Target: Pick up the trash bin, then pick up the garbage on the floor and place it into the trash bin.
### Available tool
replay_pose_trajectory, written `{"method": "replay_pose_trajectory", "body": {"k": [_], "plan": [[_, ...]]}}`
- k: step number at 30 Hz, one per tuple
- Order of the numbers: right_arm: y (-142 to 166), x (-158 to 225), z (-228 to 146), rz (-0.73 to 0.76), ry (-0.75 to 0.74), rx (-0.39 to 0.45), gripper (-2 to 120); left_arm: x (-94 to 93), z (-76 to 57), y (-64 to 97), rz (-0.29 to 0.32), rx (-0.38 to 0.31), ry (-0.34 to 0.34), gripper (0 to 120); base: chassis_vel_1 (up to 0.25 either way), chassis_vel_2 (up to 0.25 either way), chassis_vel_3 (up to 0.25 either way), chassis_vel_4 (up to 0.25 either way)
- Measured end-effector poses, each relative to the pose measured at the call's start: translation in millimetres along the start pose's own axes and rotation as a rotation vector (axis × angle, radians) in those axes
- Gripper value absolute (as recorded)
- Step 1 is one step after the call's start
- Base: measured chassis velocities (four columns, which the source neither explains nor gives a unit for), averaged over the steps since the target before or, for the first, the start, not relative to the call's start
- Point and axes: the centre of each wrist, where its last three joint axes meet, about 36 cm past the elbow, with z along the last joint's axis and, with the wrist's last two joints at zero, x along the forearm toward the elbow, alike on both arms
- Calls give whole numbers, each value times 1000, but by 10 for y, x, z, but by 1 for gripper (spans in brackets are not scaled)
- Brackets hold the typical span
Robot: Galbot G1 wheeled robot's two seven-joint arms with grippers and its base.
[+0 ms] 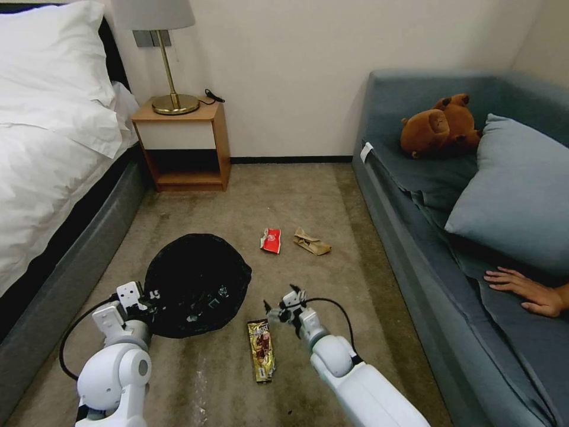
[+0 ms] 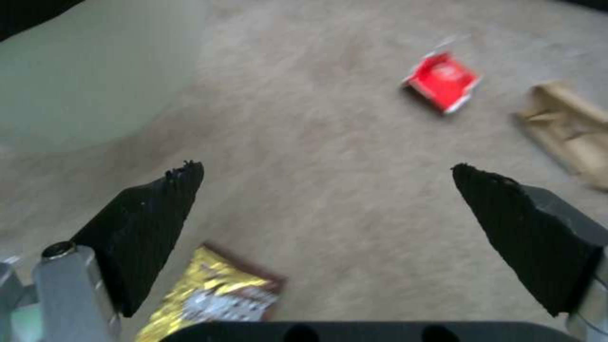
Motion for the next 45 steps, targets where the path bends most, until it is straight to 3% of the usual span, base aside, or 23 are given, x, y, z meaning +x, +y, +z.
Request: {"method": "replay_pose_trajectory", "body": {"k": [8,13,27,45], "plan": [[53,-39,-17,-126,68,-39,100,38,48,-15,-7,-4,6,1,0,0,0,0],[82,-127,-5,-201,190,-89,100,75,56,-49,-13,-9,-1,1,0,0,0,0],[115,-400,-95,-209,410,-98,100,72,151,8,-27,-4,1,1,0,0,0,0],[212,-472,153,-211,455,-98,100,40,248,-1,-29,0,6,1,0,0,0,0]]}}
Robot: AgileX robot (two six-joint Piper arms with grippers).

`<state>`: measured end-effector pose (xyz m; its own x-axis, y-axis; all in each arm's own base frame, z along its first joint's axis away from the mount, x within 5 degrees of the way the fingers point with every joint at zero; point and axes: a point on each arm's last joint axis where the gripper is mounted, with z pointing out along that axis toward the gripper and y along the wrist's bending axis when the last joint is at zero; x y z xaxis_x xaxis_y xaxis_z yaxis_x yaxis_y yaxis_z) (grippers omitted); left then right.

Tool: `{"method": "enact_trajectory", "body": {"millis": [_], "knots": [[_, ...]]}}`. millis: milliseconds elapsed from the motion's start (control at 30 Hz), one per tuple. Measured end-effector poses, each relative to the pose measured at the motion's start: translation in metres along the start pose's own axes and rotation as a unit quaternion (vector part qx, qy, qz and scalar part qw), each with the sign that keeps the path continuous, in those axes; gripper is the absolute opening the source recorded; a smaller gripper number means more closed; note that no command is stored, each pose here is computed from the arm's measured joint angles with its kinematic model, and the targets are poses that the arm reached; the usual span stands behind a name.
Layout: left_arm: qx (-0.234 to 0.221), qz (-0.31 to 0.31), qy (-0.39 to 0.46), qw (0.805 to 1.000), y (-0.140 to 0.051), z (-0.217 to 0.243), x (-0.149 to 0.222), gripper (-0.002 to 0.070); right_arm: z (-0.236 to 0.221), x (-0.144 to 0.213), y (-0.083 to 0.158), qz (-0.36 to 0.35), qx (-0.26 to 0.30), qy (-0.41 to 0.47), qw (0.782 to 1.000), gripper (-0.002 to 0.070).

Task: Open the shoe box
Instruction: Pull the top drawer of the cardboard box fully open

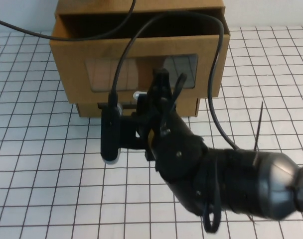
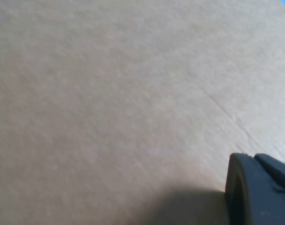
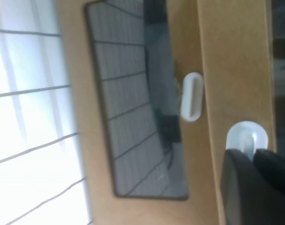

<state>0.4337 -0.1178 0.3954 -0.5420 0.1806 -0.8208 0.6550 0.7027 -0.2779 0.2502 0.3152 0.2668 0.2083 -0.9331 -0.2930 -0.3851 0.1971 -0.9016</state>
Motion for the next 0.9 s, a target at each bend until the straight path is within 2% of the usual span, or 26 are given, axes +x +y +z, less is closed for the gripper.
{"method": "enact_trajectory", "body": {"millis": [200, 433, 700, 900], "knots": [[0.002, -0.003, 0.003, 1.000, -0.001, 0.000, 0.000, -0.0002, -0.043, -0.001, 0.017, 0.011, -0.009, -0.013, 1.000, 0.0006], [0.002, -0.005, 0.003, 1.000, -0.001, 0.000, 0.000, -0.0002, -0.060, -0.004, 0.028, 0.038, -0.018, 0.006, 0.999, 0.0007], [0.002, -0.004, 0.002, 1.000, -0.002, -0.001, -0.001, -0.0002, -0.092, -0.016, 0.027, 0.064, -0.003, 0.006, 0.998, 0.0018], [0.004, 0.027, -0.006, 1.000, -0.015, -0.020, -0.015, -0.0002, -0.125, -0.024, 0.018, 0.087, 0.008, -0.010, 0.996, 0.0018]]}}
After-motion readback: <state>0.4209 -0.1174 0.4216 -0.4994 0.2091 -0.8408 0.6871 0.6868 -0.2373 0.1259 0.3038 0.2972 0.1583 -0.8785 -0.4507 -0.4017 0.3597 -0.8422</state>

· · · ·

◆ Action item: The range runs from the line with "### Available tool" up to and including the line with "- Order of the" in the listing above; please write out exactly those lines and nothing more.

◆ Reply:
### Available tool
replay_pose_trajectory, written `{"method": "replay_pose_trajectory", "body": {"k": [_], "plan": [[_, ...]]}}`
- k: step number at 30 Hz, one per tuple
- Order of the numbers: right_arm: y (-142 to 166), x (-158 to 225), z (-228 to 146), rz (-0.73 to 0.76), ry (-0.75 to 0.74), rx (-0.39 to 0.45), gripper (-2 to 120); left_arm: x (-94 to 93), z (-76 to 57), y (-64 to 97), rz (-0.29 to 0.32), rx (-0.38 to 0.31), ry (-0.34 to 0.34), gripper (0 to 120); base: chassis_vel_1 (up to 0.25 either way), chassis_vel_2 (up to 0.25 either way), chassis_vel_3 (up to 0.25 either way), chassis_vel_4 (up to 0.25 either way)

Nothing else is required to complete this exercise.